L’Hommage à Wagner, sonnet de transition, reste très classiquement composé. Premier quatrain : le vieux décor, le vieux théâtre, sur qui la poussière figure la banalité, le déjà vu. Second quatrain : la vieille poésie, qui n’est plus un chant ailé, mais une matière de bibliothèque.

Enfouissez le moi plutôt dans une armoire.
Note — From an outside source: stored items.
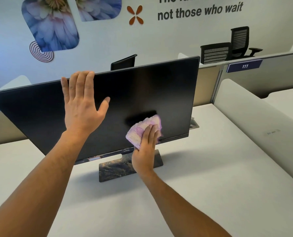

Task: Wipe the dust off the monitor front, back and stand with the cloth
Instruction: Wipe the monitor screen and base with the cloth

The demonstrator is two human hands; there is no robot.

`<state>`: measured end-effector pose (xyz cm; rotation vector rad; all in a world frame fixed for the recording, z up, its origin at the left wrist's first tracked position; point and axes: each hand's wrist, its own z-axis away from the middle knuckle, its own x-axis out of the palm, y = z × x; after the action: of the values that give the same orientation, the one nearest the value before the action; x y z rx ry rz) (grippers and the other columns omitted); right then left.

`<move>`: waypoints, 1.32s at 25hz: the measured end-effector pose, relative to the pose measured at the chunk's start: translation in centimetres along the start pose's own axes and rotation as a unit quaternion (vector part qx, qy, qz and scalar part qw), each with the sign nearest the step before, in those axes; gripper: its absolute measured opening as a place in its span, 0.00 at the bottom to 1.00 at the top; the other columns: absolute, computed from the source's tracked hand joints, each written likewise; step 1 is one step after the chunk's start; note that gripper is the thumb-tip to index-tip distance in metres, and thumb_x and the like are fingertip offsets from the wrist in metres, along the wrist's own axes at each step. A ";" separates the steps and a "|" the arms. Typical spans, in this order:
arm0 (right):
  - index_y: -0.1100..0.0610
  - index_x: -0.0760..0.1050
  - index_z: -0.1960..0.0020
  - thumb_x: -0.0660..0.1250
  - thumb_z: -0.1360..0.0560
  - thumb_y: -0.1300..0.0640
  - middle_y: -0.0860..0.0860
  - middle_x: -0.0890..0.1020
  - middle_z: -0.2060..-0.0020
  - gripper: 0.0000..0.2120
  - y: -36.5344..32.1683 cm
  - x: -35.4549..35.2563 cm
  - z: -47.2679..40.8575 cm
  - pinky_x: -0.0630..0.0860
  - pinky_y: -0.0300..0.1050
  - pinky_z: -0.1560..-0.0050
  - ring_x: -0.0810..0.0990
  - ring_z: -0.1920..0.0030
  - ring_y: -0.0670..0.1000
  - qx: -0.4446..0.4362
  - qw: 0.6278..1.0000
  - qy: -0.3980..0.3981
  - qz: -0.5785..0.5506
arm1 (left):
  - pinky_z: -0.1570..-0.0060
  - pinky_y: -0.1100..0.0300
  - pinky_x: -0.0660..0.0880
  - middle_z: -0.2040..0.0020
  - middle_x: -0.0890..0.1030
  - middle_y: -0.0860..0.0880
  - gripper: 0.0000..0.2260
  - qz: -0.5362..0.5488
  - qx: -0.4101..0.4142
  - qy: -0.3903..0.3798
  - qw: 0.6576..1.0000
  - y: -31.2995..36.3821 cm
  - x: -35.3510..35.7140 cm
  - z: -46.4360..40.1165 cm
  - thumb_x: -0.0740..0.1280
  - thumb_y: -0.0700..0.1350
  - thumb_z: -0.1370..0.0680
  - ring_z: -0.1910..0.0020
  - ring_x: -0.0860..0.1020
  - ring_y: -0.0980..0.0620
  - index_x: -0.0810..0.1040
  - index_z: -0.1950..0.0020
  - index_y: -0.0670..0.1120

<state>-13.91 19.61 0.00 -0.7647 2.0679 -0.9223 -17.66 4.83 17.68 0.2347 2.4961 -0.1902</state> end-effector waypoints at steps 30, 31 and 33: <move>0.38 0.50 0.25 0.60 0.21 0.46 0.49 0.59 0.24 0.29 7.3 -10.0 -2.9 0.61 0.24 0.37 0.63 0.27 0.50 0.154 0.964 0.085 -0.199 | 0.24 0.44 0.43 0.20 0.51 0.45 0.31 0.010 -0.001 0.014 1.000 0.0 0.5 2.2 0.56 0.58 0.18 0.21 0.47 0.45 0.51 0.20 0.46; 0.36 0.49 0.26 0.60 0.20 0.51 0.49 0.59 0.24 0.29 7.7 -10.3 -3.0 0.60 0.22 0.38 0.63 0.27 0.51 0.160 0.963 0.098 -0.195 | 0.24 0.43 0.45 0.20 0.52 0.44 0.31 0.019 -0.005 0.015 1.000 0.4 0.8 3.8 0.57 0.57 0.18 0.21 0.48 0.44 0.53 0.20 0.45; 0.39 0.50 0.25 0.62 0.20 0.60 0.50 0.61 0.24 0.32 9.0 -10.8 -3.2 0.64 0.33 0.32 0.64 0.26 0.53 0.175 0.965 0.094 -0.174 | 0.24 0.42 0.48 0.21 0.56 0.43 0.29 0.057 -0.019 -0.006 0.998 1.6 1.7 8.0 0.58 0.56 0.19 0.21 0.51 0.43 0.58 0.22 0.43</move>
<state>-12.43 33.84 -1.57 -0.8871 1.8790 -1.5617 -14.14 5.05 10.17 0.3587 2.4642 -0.0973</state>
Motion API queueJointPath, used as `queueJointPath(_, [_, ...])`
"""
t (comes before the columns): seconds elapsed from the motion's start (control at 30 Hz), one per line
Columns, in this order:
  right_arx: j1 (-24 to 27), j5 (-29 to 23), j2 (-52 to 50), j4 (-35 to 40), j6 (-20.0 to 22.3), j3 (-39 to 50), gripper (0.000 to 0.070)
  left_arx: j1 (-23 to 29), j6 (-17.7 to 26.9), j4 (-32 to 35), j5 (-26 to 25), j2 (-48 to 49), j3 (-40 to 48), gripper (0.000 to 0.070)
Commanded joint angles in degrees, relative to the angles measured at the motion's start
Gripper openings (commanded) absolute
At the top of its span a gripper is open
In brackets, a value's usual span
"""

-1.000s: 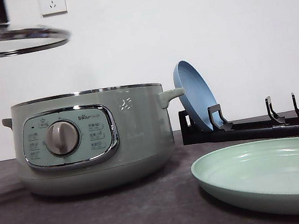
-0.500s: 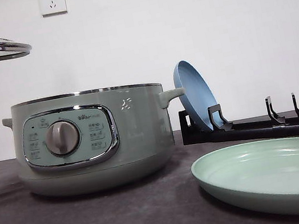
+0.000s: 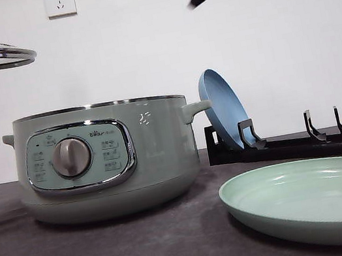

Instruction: Transfer potato from steamer to green plate

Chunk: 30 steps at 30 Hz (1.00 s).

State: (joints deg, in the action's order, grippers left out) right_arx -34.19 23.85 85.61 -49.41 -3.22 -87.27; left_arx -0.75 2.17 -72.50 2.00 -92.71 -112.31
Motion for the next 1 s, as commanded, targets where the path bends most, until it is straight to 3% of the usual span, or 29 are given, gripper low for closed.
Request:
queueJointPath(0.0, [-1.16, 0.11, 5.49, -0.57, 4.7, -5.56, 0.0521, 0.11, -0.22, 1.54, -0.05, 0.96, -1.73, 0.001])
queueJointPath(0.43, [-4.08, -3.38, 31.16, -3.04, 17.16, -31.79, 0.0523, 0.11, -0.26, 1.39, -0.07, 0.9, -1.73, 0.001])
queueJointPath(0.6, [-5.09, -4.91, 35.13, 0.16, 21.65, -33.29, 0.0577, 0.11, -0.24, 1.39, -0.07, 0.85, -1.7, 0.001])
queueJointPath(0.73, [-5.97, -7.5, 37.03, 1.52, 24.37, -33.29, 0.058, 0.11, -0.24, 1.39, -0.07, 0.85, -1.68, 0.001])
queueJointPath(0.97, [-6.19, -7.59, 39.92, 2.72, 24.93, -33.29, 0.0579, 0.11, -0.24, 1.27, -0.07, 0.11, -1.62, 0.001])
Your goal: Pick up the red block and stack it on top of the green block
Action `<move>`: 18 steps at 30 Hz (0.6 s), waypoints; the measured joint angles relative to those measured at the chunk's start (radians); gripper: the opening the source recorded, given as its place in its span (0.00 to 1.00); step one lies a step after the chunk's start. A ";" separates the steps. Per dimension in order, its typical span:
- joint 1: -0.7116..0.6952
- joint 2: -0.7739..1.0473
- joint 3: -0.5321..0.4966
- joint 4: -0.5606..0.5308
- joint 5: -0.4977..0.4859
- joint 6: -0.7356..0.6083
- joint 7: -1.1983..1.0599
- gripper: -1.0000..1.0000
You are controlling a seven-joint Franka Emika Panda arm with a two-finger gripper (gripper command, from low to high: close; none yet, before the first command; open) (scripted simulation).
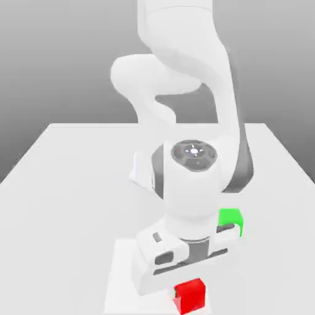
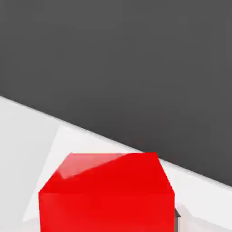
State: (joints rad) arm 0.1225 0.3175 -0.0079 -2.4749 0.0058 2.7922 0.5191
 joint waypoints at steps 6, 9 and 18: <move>0.034 -0.211 0.062 -0.108 0.017 -0.104 -0.093 0.00; 0.139 -0.319 0.100 -0.210 0.049 -0.111 -0.207 0.00; 0.370 -0.614 0.160 -0.505 0.102 -0.109 -0.510 0.00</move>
State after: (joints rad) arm 0.4929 -0.2964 0.1518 -2.9796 0.1075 2.6829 0.0087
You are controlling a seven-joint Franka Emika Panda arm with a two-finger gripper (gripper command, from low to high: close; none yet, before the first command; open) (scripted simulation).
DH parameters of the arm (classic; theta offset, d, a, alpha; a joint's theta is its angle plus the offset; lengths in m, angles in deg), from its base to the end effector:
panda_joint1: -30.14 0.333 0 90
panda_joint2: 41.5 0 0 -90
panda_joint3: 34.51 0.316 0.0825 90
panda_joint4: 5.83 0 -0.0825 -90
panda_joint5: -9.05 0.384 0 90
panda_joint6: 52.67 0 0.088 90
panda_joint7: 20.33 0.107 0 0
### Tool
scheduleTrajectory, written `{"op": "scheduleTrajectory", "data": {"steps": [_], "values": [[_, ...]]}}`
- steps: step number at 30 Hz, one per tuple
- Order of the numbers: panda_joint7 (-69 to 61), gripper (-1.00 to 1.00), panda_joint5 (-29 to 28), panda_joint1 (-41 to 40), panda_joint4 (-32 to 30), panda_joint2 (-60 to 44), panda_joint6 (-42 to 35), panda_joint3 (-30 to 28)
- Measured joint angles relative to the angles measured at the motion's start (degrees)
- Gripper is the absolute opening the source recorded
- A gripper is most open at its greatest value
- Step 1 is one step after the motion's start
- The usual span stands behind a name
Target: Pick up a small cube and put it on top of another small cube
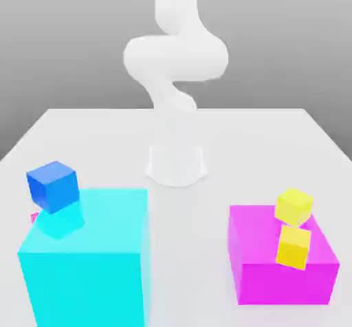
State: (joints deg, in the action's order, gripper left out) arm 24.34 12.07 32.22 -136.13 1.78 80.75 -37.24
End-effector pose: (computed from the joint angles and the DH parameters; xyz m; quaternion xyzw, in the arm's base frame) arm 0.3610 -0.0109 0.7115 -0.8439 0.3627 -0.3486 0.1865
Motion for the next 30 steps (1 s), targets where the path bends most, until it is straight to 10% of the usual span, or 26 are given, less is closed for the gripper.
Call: {"op": "scheduleTrajectory", "data": {"steps": [20,27,30], "values": [[-10.9,0.00,16.1,-11.2,-15.1,-40.6,24.8,-27.2],[-8.1,0.00,7.2,-15.6,-26.7,-47.4,28.6,-30.0],[-14.0,0.00,14.6,-19.2,-26.8,-53.0,32.1,-24.8]]}}
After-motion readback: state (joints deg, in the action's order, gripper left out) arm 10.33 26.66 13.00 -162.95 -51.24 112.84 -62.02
Tercets : Le théâtre régénéré par la musique wagnérienne, dont le rayonnement transfigure aussi le Livre. Le premier quatrain correspond au premier tercet (théâtre ancien — théâtre nouveau), le second quatrain au second tercet (livre mort — livre vivant) et le sonnet est construit sur les deux motifs entrecroisés du théâtre et du livre.

Il y a là enchaînement d’images au moyen d’une idée. Mais dans les sonnets qui suivent, et où la manière de Mallarmé atteint ses extrémités logiques, tout énoncé de l’idée disparaît. La suggestion et l’allusion deviennent les deux seules puissances maîtresses, et le sonnet, au lieu d’être un complexe enchaîné et organique, devient une juxtaposition d’images qui s’exhalent, sans se grouper, ni s’ordonner, autour d’une émotion.

Je choisis pour exemple deux des sonnets jugés les plus obscurs, l’Anniversaire de Verlaine, et le Tombeau de Baudelaire.

  1. Divagations, p. 34.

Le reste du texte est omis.